Planning a meat-free meal once a week is great for your gut and your bank account. Swapping animal protein for plant-based sources means more nutrients, like antioxidants and fiber, on dinner plates, and by now we can all agree more veg is always a good thing. Try a chickpea curry, black bean chili, or tempeh taco bowl (not as scary as it sounds, I promise!). You may discover a new fam-favorite for the dinner rotation. Plus, you’ll save a few bucks in the process. A one-pound bag of lentils costs about $1.50, versus $5-$8 per pound for chicken or beef.

Italian Tuna Melts

Plan a Canned Seafood Meal

With their quick cooking times, fish and shrimp make for great weeknight dinner options. If you don’t want the pressure of managing their short shelf-life (fresh or thawed fish should be cooked within 24 hours) due to unpredictable weeknight routines, keep a couple canned seafood meals on retainer (like Everyday Salmon Patties or Italian Tuna Melts). These require minimal cooking, come together quickly, and bump up your family’s intake of omega-3s.
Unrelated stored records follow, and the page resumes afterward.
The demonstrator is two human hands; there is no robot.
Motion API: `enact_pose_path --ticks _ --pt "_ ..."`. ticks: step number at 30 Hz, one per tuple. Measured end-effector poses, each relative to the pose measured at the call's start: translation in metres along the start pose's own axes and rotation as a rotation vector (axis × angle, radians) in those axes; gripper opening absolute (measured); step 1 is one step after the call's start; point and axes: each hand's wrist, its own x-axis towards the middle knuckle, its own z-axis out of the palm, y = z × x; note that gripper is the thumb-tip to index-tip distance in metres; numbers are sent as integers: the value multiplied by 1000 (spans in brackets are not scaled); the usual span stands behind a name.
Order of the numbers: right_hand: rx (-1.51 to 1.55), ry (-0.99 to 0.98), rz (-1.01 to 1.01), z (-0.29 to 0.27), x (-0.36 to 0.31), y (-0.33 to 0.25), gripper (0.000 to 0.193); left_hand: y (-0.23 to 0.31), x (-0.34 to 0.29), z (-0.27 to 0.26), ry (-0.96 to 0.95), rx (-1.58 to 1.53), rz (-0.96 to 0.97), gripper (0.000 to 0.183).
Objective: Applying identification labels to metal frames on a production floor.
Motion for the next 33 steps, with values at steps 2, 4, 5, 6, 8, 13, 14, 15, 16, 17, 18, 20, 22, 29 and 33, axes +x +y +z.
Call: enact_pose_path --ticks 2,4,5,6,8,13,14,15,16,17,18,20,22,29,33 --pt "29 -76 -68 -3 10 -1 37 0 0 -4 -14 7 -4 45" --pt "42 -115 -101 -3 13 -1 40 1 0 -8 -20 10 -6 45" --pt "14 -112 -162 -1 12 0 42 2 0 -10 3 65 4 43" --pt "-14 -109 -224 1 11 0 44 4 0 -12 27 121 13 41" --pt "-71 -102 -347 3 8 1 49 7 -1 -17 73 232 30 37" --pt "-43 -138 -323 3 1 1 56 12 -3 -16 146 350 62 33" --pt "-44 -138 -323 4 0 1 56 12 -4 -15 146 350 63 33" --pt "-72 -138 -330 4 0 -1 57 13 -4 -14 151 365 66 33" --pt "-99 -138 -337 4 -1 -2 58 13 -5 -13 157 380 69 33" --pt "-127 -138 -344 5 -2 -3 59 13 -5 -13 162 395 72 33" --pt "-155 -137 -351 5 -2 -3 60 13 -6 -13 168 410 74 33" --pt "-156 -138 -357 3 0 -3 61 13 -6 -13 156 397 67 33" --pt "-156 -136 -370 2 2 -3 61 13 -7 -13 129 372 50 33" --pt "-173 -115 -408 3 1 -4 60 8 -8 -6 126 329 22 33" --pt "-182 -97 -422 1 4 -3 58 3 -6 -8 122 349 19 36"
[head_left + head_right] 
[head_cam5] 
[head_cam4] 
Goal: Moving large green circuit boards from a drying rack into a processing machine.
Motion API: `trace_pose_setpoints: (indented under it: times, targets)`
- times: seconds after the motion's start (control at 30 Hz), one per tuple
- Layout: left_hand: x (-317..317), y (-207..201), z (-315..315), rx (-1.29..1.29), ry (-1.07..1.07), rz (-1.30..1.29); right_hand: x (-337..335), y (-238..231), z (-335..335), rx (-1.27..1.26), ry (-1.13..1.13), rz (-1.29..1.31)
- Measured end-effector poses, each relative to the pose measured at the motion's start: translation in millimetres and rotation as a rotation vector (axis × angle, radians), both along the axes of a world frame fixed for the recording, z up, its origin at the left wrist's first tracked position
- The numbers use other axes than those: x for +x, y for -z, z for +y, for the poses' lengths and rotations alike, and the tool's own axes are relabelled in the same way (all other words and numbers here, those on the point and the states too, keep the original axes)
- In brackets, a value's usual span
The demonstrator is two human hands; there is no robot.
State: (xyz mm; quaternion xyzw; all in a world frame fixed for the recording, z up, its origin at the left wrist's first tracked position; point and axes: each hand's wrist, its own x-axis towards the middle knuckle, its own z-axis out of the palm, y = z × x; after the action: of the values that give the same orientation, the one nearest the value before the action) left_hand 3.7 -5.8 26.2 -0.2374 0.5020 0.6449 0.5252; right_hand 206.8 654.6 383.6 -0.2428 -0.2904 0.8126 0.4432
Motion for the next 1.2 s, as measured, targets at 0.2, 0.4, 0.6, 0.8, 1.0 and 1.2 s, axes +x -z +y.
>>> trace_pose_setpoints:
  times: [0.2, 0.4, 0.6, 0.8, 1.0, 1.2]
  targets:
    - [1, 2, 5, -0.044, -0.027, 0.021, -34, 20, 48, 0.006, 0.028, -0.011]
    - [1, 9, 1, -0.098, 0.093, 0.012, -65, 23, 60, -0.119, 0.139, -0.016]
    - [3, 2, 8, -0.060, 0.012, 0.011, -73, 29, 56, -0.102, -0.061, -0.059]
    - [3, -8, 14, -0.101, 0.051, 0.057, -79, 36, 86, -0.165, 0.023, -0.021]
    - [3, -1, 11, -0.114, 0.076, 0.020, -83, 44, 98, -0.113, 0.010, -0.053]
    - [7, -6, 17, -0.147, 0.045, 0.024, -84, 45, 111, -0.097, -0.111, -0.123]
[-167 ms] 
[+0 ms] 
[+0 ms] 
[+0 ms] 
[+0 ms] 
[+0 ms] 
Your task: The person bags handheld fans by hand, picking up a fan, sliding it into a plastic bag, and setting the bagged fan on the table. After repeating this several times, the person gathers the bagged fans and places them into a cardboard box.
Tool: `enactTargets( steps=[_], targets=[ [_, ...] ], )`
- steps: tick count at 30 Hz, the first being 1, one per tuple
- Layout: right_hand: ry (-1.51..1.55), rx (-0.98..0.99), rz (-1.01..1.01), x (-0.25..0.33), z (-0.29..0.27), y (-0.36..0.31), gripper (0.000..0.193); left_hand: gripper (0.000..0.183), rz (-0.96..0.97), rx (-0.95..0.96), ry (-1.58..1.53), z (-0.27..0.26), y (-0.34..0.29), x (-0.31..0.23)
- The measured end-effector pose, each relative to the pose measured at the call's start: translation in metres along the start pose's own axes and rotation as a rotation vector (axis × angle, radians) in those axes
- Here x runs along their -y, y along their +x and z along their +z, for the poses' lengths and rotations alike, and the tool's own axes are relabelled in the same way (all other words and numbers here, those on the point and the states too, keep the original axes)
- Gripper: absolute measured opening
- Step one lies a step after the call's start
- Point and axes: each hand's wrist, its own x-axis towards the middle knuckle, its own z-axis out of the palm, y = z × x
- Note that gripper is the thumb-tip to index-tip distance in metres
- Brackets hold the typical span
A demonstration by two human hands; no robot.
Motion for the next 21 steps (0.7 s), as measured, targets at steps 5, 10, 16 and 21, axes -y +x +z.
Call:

Serve a Veg-Heavy Smorgasbord

Even on their pickiest of days, if I set a plate of baby carrots and sliced cukes on the dinner table, 9 times out of 10 my kids will go for them (husband included). There is something inviting and super satisfying about a big plate or tray of finger foods. It’s just more fun and feels like a party. Dinner smorgasbords are great for end of week fridge clean-outs, no-time-to-cook nights, or for when it’s just too hot to turn on the oven. Fill a tray with fresh cut vegetables and fruits, nuts, hummus, beans, and dried fruit, then fill in the gaps with rolled up deli meats, sliced cheese, crackers, etc. Give younger kids a 6-cup muffin tin and let them fill each compartment with their picks.